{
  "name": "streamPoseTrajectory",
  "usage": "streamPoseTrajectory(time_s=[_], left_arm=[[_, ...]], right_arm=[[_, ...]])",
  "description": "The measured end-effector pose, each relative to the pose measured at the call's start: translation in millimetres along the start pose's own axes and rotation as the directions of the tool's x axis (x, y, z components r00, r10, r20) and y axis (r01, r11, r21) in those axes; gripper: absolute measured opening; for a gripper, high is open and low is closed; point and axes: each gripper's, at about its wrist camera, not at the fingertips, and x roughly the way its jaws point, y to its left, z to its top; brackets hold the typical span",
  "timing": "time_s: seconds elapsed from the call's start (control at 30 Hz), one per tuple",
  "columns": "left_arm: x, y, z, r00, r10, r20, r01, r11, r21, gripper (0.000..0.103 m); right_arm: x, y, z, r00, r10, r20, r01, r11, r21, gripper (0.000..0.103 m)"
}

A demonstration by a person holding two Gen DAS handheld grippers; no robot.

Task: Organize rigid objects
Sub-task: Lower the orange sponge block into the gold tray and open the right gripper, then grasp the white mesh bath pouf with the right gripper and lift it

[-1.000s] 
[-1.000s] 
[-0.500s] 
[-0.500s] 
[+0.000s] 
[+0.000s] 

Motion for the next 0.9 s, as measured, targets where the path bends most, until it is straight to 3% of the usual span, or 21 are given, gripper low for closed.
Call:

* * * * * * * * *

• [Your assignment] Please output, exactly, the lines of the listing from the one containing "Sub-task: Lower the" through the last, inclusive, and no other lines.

• [Exercise answer]
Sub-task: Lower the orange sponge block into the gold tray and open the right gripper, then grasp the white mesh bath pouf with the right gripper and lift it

[-1.000s] 
[-1.000s] 
[-0.500s] 
[-0.500s] 
[+0.000s] 
[+0.000s] 

Motion for the next 0.9 s, as measured, targets where the path bends most, until it is straight to 3% of the usual span, or 21 are given, gripper low for closed.
Call:

Output for the exercise is now complete.